Erin: "I understand. When I get sick, I lock down and avoid everyone as well. It's hard to be upbeat for others when you don't feel well."
Mom: "That is true. Erin, you have to be careful not to do too much."
Erin: "I know. I am still debating whether I should go to summer school or not. If they offer it right, I could take one class a day for 10 weeks and will only have 6 hours left before comps and graduation."
Mom: "I thought you were going to take the summer off. That's what you said last time we talked."
Erin: "You're right. But, then I started to doubt that decision. If I can get 3 more credit hours under my belt, then the State and the System only holds me to 2 more classes. However, with all the changes in the juvenile justice system in Texas and the MacArthur grant, my job is actually 2 full time jobs..and school, well that is another full time job."
Mom: "I know, and they don't give you time for class preparation or work peparation."
Erin: "Mom, what are getting at? I have never heard you question my decisions like this."
Mom: "Erin, I love you and I am just trying to be a good mother. I don't want you losing more time for yourself. That's it."
Erin: "Good point. As an aside, you are a good mom. We have had our struggles, and we both have had our times of weakness..but I love you, and you have always been an inspiration."
Mom: "Just take care of you...no one else will..believe me I know."
Erin: "You are doing better..you sound good."
Mom: "Yeah, my blood pressure is finally up..its over 100 now. I was concerned for awhile but seem to be rebounding pretty well."

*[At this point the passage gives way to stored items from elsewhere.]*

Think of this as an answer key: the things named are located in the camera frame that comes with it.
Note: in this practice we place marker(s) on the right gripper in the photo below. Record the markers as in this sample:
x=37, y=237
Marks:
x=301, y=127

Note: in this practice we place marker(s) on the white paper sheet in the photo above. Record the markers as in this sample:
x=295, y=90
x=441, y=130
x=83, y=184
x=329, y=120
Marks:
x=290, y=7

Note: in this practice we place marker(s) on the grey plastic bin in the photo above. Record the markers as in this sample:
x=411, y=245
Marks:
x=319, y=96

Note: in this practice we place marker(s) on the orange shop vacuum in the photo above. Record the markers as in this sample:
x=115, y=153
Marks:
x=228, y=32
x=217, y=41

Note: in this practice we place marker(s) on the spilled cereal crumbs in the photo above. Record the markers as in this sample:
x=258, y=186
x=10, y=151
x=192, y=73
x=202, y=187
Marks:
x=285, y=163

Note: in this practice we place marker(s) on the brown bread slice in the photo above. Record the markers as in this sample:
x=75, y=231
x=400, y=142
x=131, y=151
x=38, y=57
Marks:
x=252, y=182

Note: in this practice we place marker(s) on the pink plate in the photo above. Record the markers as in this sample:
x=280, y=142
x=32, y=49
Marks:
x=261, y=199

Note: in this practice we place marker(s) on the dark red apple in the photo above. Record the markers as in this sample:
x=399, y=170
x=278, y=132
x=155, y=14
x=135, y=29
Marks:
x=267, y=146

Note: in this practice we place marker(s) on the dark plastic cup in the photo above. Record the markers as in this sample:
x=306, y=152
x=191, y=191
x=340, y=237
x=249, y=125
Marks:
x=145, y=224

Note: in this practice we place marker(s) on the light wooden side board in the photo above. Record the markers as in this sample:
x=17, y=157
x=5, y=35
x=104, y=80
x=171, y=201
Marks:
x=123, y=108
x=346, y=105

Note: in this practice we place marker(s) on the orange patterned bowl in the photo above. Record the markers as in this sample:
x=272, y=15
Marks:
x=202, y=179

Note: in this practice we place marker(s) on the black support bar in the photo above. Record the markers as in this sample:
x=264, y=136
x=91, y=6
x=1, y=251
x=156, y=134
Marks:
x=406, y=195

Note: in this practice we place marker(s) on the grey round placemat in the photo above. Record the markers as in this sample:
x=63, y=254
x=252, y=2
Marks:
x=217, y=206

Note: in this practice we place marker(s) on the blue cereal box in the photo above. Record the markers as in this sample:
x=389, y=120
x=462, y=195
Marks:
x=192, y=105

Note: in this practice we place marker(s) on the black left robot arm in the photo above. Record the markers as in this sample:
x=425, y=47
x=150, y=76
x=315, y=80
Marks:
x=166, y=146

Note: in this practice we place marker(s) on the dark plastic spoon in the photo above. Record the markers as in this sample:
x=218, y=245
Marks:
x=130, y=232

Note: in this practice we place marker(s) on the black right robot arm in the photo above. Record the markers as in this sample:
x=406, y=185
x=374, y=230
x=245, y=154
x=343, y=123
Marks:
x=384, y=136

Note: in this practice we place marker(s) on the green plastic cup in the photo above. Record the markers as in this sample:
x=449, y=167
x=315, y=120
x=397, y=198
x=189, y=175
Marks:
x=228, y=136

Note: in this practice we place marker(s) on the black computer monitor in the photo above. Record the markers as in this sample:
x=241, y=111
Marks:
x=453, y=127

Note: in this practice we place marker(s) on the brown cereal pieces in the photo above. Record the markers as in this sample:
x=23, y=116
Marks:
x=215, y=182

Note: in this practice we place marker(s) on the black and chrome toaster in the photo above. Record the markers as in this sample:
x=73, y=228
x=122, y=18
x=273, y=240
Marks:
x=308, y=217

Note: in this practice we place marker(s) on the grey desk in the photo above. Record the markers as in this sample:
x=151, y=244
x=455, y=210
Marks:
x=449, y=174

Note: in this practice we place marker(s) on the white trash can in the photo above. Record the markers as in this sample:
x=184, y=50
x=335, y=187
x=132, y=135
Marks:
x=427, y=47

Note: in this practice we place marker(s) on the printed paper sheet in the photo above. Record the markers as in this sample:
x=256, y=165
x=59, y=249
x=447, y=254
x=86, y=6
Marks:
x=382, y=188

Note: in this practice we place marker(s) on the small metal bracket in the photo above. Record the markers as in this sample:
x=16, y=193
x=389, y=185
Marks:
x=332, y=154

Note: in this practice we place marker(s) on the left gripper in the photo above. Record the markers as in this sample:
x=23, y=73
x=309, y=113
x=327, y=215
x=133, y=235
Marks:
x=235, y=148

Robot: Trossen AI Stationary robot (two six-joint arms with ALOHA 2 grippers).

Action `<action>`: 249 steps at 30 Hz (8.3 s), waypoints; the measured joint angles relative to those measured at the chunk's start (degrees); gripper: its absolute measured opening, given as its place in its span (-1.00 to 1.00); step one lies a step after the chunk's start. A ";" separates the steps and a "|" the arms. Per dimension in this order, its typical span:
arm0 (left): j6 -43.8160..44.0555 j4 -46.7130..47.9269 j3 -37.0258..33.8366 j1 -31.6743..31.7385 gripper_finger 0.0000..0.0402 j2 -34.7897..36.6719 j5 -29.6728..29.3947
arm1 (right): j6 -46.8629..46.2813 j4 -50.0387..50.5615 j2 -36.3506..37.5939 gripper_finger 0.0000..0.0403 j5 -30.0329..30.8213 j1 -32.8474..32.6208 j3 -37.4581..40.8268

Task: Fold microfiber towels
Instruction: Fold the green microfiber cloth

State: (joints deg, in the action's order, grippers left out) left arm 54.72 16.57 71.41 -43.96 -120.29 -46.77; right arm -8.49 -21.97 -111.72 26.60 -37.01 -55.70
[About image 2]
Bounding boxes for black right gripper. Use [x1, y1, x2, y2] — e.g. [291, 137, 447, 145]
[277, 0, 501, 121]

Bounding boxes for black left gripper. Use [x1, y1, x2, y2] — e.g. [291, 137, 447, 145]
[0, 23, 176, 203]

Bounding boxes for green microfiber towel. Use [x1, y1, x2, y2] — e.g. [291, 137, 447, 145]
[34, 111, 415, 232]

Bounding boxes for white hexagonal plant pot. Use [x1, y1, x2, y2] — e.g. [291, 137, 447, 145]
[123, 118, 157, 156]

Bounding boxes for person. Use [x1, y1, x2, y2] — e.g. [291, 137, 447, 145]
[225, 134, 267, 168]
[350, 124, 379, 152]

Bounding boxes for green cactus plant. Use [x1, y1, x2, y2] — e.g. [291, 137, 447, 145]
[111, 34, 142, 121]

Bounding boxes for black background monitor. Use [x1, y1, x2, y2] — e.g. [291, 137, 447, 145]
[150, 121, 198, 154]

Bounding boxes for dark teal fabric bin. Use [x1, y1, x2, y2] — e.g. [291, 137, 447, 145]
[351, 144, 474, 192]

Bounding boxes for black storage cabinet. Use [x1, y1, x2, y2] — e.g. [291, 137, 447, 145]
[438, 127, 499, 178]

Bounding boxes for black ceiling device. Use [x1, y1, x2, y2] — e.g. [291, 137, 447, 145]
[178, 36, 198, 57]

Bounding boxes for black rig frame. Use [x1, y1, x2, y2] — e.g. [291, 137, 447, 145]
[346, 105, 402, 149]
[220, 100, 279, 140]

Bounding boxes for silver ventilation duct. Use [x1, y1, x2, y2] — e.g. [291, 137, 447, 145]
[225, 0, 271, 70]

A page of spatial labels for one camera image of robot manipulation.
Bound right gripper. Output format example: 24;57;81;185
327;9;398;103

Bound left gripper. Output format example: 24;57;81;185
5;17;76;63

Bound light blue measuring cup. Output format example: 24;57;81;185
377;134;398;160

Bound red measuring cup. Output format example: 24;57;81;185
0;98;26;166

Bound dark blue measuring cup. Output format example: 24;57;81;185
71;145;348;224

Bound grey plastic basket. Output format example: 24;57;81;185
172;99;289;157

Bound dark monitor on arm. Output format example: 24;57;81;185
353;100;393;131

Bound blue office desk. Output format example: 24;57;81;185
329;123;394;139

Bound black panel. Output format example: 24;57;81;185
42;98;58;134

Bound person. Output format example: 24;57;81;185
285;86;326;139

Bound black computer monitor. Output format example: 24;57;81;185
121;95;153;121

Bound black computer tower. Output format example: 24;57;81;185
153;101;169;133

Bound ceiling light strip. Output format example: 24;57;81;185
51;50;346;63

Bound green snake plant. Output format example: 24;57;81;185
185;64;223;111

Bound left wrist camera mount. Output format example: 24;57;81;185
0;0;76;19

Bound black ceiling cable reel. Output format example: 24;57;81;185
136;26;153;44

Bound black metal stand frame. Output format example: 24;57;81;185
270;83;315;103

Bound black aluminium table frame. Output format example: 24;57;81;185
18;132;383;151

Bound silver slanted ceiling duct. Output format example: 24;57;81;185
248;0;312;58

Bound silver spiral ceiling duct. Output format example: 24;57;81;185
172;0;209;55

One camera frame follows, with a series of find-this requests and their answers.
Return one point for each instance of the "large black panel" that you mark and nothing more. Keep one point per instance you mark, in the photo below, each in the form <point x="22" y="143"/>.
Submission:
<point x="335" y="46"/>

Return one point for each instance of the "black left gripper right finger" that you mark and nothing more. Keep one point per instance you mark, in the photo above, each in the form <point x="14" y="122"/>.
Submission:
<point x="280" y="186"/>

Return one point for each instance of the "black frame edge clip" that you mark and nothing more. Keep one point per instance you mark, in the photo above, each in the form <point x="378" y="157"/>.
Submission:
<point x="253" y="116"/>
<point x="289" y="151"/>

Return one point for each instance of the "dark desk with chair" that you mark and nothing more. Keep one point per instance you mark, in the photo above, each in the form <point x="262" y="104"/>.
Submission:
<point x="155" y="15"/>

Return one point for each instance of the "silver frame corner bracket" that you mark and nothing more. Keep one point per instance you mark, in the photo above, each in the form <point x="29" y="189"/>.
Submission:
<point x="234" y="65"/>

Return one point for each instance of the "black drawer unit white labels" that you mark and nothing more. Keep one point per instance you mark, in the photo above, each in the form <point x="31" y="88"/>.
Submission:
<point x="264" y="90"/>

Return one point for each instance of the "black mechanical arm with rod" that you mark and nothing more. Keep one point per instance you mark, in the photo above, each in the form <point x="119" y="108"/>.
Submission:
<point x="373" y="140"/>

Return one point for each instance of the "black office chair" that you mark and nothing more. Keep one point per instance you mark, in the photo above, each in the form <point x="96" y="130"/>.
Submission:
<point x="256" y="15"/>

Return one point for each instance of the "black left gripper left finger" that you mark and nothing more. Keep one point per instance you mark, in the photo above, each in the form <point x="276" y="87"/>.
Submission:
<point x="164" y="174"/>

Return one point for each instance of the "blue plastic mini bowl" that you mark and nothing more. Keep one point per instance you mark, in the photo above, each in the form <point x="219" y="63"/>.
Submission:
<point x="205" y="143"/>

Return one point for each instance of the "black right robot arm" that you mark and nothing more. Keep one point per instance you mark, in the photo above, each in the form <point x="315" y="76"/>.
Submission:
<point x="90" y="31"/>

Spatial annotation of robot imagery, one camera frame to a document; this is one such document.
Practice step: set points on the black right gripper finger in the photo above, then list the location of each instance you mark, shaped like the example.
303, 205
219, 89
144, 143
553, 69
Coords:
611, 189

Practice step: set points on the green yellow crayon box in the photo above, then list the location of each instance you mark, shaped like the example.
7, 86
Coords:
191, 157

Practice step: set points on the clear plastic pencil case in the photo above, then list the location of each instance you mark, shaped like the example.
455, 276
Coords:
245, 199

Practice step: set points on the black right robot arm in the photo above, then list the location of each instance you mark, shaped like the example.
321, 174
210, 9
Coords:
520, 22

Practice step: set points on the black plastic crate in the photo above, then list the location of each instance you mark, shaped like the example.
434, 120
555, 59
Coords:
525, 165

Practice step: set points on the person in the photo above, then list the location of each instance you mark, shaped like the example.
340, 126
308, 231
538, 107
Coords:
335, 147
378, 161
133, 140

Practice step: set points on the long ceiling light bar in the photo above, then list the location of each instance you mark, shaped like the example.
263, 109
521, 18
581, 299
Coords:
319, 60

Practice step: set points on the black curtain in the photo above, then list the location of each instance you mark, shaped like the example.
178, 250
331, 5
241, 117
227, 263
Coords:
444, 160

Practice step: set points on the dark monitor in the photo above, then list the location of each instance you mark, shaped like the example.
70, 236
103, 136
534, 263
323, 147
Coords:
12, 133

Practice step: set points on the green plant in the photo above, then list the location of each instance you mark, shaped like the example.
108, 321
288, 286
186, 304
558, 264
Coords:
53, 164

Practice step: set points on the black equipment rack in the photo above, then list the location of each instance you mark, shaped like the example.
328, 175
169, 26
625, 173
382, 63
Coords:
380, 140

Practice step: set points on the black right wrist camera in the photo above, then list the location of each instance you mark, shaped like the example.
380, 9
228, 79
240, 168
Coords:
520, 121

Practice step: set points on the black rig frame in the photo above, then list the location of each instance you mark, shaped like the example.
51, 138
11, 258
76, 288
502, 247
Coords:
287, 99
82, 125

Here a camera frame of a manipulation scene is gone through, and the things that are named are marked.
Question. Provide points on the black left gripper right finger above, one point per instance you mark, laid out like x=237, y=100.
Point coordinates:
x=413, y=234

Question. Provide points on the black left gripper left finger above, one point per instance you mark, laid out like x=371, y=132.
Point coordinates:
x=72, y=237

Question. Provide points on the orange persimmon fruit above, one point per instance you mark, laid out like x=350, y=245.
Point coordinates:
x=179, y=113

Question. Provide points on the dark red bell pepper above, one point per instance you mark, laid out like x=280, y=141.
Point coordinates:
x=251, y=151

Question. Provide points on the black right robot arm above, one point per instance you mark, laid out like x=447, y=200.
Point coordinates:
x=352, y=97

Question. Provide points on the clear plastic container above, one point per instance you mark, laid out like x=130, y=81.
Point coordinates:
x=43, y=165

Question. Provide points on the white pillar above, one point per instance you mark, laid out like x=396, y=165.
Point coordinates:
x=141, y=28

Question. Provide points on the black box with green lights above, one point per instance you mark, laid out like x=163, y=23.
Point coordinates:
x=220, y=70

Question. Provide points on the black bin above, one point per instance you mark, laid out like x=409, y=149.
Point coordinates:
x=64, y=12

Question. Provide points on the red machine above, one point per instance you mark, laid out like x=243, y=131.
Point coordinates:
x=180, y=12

Erin: "True! This is the second round of chemo where you were able to escape having to go to the hospital for a low blood count. That is pretty cool. Even better, Mom do you realize that you are making history? Not only are you fighting this disease, but you will be a case study to help others in the future who are fighting it. Wow! that is so cool."
Mom: "You know, those doctors where never honest with me. I think I was a lot closer to death than they let me know when they found it."
Erin: "What do you mean..they never told you the projection?"
Mom: "No they didn't, but they hinted."
Erin: "I can't lie mom. I was preparing myself, everything I read said that we would be lucky to have until Christmas."
Mom: "Yeah, maybe this study will show them that just because someone doesn't respond right away to treatment..they should give it a bit and let their bodies come around. I didn't respond for 3 months, and then at the 4th month I responded drastically. In normal treatments, they give up after 2 months of no progress. I hope that they will at least consider the time factor for future treatments."
Erin: "Mom, I am so happy to have you in my life, and to be able to say that you beat the odds and are continuing to progress. I love that we have re-discovered each other. But even more...look at all the people you are going to help in the future by participating in this study! That is amazing!?
Mom: "Erin, I need to be selfish. I want to live. I don't care about the others right now..if my living helps them, then great..but when I am gone, well..I won't let that happen any time soon. They asked me if I wanted to continue treatment after the normal research course. They questioned my "quality of life" and if this is really what I want to do. I told them, I want to fight as long as the fight is winning, I can overcome any symptoms and my quality of life will be better if I am living so bring it on!"
Erin: "In other words, we need to go to the beach this summer and I should not go to school?"
Mom: "I know you are trying to be funny, but seriously Erin, you need to be a bit more selfish and truly enjoy being you."
Erin: "Ditto to you. Love you mom. Talk to you tomorrow."

Mom has a CAT scan on Tuesday. The results of the scan will determine whether she gets continued treatment, or whether she doesn't.

Cheers to you mom. Be as selfish as you need to be!